A friend counseled me not to read this book, for it would just make me angry. He was right. But I think we need to be aware of what's going on. Where we once had a country built on the rule of law, with at the time the finest document devoted to freedom and equality in history, we now have only tattered cloth and shattered dreams. We have two men ruling us, devoted to power and control, with no compassion within them. And we have decades ahead of us, to work to correct the destruction they have wrought on our country and the world. I do not believe in my life I have seen a greater example of what it means to be a traitor. If you can stomach it, read this book, to see the work ahead of us, and the shame we now collectively own.
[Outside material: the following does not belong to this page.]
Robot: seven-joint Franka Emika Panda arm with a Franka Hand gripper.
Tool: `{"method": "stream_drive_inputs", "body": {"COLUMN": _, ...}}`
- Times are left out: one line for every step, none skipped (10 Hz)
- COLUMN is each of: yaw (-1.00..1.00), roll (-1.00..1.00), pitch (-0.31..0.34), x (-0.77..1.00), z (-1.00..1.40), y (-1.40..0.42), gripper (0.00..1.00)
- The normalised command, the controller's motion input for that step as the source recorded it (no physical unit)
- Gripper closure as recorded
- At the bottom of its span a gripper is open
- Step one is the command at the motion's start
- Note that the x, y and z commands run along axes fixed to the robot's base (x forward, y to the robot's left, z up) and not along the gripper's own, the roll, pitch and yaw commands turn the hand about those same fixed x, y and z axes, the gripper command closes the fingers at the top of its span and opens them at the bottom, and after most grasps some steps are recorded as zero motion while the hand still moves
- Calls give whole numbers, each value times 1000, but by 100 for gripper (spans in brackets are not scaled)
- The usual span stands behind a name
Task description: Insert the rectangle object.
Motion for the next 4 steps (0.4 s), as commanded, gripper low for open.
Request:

For I do not believe in my life I will see us truly healed from these past seven years.



5 out of 5 stars "Takeover"   October 8, 2007
 14 out of 16 found this review helpful

Terrific book.meticulously researched.70 pages of "footnotes"Shows how the two presidents have relentlessly,almost every day,destroyed the Constitution and the Bill of Rights.The book will help you see it happening before your very eyes.For example,the upcoming attorney general is the judge who gave Bush the right to arrest American citizens on Americal soil and classify them as "Enemy Combatents".Therefor denying them any rights.No trial by jury.Can be held forever without charges.Can be sent by"rendition" to countries like Syria who have no rules about torture.Both sides of the aisle say this guy will breeze through the confirmation process.Send a copy of the book to your congress persons.


5 out of 5 stars Warning: Not more than one chapter per day!   November 6, 2007
 11 out of 14 found this review helpful

As a doctor, I should not allow you to read this book in one sitting lest your cynicism and despair find nothing left to weep about. Nope, I'm not being dramatic. Savage moves inexorably through the past generation of presidents, describing in a horribly clear clinical presentation what is happening to our freedom through the actions of those who have only the best of intentions. Are you listening, Mr Bush? Of course, if we remain good little soldiers in this unfathomable war on Terror, no questions and only gratitude, right? (How better to fight Terror than use Terror? What happened to NOT becoming as our tormentors?) And worst of all, some two-thirds through the book, just when you expect some hero to arise who will stand up for what we are supposed to believe in - what we were taught to believe in when our teachers told us we were "the leaders of the 21st century" - you realize there is no hero. There are just plain folks, slogging their way through one supposed emergency after another, making policy based on the poorest diagnoses, wondering (if we are lucky and they are honest) if their therapeutic interventions will make democracy safer. (Does Mrs Cheney murmur that to Mr Cheney after each kiss, even after the 6 o'clock news?) Even the best of us - the bright boys and girls who went to the "good" schools - the Yoo's and the Addington's and their buddies - just your usual schlemiehls and schlemozzles, faithful to the war, faithless to each other. Thanks, Mr Savage: you have made the world a better place for your work; no safer, just better, God damn it. Read the book. You must.